Extract, from the records beneath this instruction, each line that contains the word "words".

[[ Data to use open ]]

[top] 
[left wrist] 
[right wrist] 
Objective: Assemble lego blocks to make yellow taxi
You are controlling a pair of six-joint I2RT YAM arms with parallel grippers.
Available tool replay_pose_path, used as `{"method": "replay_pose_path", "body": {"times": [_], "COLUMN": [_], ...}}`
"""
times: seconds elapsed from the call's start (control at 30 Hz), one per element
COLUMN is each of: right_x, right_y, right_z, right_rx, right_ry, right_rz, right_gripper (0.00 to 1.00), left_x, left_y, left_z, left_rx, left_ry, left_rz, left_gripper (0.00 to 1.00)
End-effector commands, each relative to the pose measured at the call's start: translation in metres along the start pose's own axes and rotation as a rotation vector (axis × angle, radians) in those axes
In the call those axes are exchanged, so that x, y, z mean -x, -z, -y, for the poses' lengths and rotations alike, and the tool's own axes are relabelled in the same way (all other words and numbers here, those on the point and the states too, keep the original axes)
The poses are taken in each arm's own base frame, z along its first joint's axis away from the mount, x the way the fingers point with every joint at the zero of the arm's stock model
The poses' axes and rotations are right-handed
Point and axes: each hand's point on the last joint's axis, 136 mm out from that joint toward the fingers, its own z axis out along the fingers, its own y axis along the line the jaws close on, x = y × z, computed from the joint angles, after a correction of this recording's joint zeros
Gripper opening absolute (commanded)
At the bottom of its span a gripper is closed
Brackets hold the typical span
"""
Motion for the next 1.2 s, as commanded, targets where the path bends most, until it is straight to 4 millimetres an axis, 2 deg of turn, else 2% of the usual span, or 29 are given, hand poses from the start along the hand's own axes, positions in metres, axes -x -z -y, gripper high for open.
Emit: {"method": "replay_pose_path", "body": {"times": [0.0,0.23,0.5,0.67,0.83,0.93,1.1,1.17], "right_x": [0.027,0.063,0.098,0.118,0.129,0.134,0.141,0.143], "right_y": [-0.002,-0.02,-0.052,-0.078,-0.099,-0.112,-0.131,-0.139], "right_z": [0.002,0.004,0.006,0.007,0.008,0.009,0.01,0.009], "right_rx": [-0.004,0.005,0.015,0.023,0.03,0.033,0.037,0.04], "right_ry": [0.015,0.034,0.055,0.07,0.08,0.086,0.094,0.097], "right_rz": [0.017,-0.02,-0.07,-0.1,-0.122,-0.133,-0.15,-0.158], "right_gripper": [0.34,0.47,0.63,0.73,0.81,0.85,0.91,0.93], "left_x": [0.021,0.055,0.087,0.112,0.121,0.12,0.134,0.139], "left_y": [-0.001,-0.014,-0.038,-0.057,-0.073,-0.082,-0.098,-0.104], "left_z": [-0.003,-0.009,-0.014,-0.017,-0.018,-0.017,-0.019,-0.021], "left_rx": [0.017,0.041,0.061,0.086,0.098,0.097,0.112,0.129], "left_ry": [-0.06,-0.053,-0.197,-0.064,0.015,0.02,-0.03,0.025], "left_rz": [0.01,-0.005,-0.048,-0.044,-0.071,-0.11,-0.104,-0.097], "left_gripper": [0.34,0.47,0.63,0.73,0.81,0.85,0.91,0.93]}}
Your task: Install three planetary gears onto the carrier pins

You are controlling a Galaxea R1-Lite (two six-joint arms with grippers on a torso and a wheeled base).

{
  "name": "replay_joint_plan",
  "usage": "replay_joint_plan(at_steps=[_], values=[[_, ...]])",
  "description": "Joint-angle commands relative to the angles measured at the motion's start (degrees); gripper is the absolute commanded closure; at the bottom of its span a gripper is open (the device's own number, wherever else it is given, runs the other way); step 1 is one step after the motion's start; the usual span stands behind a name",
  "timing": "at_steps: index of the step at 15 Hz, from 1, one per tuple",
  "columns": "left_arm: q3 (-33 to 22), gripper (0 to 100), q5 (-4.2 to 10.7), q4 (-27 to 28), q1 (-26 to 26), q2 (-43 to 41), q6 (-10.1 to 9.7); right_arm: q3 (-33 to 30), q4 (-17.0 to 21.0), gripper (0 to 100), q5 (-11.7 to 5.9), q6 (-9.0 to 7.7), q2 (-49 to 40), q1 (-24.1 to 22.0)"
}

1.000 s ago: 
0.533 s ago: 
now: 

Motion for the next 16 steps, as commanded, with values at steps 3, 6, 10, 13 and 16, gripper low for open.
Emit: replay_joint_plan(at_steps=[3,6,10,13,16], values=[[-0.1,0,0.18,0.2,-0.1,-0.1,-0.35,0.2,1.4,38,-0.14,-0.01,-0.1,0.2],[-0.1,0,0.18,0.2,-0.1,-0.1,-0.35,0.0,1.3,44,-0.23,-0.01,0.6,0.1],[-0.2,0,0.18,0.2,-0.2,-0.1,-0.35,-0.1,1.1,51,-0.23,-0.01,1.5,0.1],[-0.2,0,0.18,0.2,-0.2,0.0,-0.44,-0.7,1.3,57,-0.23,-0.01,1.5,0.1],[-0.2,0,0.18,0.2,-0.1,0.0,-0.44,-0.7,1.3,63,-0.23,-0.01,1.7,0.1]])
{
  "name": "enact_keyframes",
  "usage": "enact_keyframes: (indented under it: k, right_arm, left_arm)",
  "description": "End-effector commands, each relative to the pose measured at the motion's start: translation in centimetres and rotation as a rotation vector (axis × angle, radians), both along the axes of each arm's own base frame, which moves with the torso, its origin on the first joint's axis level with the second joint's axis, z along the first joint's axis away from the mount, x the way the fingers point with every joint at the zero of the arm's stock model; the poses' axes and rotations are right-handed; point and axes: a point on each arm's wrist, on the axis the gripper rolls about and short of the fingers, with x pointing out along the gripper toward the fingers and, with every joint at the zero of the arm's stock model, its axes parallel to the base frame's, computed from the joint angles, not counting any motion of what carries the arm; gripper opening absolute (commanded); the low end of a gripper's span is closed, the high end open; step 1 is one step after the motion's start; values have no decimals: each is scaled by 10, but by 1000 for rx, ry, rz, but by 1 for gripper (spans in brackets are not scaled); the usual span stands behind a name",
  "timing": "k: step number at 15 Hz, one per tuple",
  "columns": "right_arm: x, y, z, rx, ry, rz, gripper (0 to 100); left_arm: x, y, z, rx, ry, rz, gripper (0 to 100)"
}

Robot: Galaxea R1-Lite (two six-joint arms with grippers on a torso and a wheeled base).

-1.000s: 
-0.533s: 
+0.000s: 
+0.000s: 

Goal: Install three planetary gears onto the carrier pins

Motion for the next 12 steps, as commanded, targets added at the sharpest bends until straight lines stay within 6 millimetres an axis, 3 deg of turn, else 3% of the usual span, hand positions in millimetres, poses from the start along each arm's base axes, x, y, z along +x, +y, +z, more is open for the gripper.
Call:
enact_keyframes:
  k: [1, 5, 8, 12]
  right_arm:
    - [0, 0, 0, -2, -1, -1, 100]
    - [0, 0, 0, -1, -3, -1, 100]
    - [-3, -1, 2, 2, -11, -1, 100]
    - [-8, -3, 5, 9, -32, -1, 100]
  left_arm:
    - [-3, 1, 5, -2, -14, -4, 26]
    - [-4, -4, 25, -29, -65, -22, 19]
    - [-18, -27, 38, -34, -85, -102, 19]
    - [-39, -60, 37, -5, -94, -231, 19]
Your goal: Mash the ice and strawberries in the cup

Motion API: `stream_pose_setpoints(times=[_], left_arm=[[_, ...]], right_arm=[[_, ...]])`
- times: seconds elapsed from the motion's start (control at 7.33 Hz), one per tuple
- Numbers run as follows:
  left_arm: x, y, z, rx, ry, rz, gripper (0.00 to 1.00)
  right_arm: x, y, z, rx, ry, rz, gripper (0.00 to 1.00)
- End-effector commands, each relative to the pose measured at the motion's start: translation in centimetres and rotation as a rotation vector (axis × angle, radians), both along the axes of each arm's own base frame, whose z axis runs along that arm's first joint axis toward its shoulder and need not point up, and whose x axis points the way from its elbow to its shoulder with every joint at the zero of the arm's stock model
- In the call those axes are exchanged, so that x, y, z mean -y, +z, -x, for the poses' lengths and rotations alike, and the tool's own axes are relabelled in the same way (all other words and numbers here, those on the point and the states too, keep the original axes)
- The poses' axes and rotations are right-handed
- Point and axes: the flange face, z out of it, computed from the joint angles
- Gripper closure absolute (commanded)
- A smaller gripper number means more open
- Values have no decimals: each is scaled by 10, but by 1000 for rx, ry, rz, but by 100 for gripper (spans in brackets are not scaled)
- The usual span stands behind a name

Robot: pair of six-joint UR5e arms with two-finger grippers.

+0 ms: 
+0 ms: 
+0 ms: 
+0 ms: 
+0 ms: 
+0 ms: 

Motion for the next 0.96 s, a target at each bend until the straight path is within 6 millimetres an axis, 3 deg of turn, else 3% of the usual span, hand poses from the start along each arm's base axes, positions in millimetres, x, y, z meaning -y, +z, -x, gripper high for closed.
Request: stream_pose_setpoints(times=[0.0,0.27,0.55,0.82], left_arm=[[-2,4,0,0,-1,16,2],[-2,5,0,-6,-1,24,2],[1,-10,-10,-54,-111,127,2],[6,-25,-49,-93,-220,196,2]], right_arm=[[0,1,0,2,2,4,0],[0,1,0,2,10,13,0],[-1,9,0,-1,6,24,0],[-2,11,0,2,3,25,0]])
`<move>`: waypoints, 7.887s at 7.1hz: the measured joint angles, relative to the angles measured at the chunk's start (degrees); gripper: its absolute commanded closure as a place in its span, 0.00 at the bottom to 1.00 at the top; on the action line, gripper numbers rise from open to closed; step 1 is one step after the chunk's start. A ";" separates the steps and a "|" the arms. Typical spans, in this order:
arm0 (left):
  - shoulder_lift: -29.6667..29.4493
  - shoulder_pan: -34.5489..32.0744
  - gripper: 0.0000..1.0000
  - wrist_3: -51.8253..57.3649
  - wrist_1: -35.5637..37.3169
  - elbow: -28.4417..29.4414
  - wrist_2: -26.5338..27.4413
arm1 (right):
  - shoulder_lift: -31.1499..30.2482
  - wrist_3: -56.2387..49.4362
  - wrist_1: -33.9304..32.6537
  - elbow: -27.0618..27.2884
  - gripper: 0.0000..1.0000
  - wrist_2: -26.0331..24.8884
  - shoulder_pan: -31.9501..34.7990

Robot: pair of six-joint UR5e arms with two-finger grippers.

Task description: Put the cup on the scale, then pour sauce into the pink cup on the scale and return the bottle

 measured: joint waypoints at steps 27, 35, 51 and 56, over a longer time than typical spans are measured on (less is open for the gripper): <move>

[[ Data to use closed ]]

• Exercise result:
In the call those axes are exchanged, so that x, y, z mean -x, -z, -y, for the poses' lengths and rotations alike, and the tool's own axes are relabelled in the same way (all other words and numbers here, those on the point and the states too, keep the original axes)
- In the call those axes are exchanged, so that x, y, z mean -y, +z, -x, for the poses' lengths and rotations alike, and the tool's own axes are relabelled in the same way (all other words and numbers here, those on the point and the states too, keep the original axes)

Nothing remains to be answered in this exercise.